# wireless router problem



## Southpaw (Jan 2, 2003)

recently bought a new wireless router, old one apparently died, and cannot get it installed. I bought a Lynxis by Cisco from my local phone company. After many tries and failures, I took it back to the phone company. They checked it out and said they got connected, no problem. I am obviously missing something. I am trying to connect it through my phone line and have Windows XP. Is there a site that gives directions for dummies on such matters. I need each step explained in detail to me. Thanks much.


----------



## Kari (Mar 24, 2008)

I assume you meant Linksys. Most routers come with a comprehensive guide to assist you in setting the router up. We need more info from you in order to help.

Linksys model

Wireless or Ethernet?

DSL or cable? I assume DSl based on your mention of telephone line.


----------



## Nevada (Sep 9, 2004)

I'm unclear about what you are doing also. When you say that you are trying to connect the router through your phone line, are you plugging the phone line directly into the back of the wireless router? You need to connect the wireless router through a DSL modem, which plugs into the phone line. It is possible to plug a phone jack (RJ-11) into a larger Ethernet jack (RJ-45), which you should find on the router, but it won't work.

But regardless of whether you have Internet access, you should still see your wireless router in the available wireless networks and be able to connect to it. Do you see your router in the list of available wireless networks? What happens when you try to connect to it?


----------



## Southpaw (Jan 2, 2003)

Yes, it is a Linksys. Model WRT54G2. Wireless.

The disk and guide that came with it have not been helpful.

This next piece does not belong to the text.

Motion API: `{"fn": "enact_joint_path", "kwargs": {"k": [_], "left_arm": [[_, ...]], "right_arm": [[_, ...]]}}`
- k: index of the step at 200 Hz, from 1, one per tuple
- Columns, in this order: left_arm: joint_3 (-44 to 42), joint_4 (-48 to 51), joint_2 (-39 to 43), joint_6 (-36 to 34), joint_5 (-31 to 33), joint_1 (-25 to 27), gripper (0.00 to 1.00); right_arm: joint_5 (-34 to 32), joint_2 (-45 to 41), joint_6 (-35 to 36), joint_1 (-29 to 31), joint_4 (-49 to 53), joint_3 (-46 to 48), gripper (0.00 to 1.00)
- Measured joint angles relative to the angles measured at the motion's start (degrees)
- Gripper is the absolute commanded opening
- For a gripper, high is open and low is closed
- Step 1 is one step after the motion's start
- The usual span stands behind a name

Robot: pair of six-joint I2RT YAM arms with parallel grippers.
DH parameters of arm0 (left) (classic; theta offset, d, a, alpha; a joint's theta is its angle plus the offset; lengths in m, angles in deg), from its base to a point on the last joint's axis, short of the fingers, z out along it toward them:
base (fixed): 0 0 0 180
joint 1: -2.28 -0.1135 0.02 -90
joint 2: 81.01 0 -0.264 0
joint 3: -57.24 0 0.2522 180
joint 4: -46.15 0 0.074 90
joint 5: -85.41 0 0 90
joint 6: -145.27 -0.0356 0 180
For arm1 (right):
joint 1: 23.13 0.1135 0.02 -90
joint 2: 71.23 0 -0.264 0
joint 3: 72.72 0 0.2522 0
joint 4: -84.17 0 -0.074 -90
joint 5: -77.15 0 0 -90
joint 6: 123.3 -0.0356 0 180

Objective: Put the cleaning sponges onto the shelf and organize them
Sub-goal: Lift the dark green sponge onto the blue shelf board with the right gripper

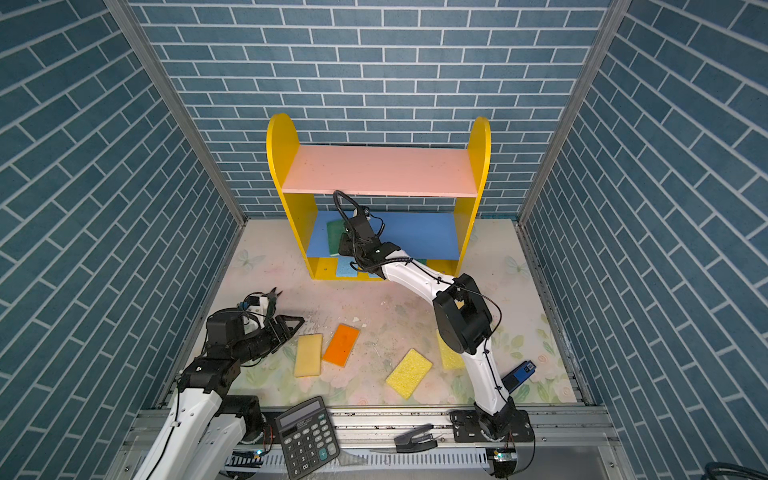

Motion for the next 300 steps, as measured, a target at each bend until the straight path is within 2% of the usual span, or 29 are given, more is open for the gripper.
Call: {"fn": "enact_joint_path", "kwargs": {"k": [43,117,173,300], "left_arm": [[-0.4,-1.5,-0.4,0.6,-0.1,0.0,0.62],[-1.5,-2.0,0.2,1.7,-0.5,-0.1,0.62],[-1.5,-2.0,0.8,2.3,-0.6,-0.1,0.62],[-1.5,-2.0,1.0,2.9,-0.9,-0.2,0.62]], "right_arm": [[-0.6,3.4,-3.2,0.0,0.6,-4.2,0.0],[-2.4,2.5,-9.0,-0.3,-2.1,-0.2,0.0],[-3.7,1.1,-9.0,-0.6,-0.2,0.4,0.0],[-1.6,0.6,-9.0,-1.2,1.7,0.4,0.0]]}}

I always get the error message 311....no wired adapter detected.


----------



## Nevada (Sep 9, 2004)

Southpaw said:


> Yes, it is a Linksys. Model WRT54G2. Wireless.
> 
> The disk and guide that came with it have not been helpful. I always get the error message 311....no wired adapter detected.


That error would have come from your wired network adapter. Do you have a wireless adapter installed in your PC?

Alternatively, you can access your router with a wired connection. Do you have an Ethernet cable going from your PC's network adapter to either port 1, 2, 3,or 4 on the router? Your setup should look like this:










You can see the ghosted DSL modem to the left of the router. You should connect to the DSL modem exactly as shown. Then connect your PC to one of the numbered ports as shown.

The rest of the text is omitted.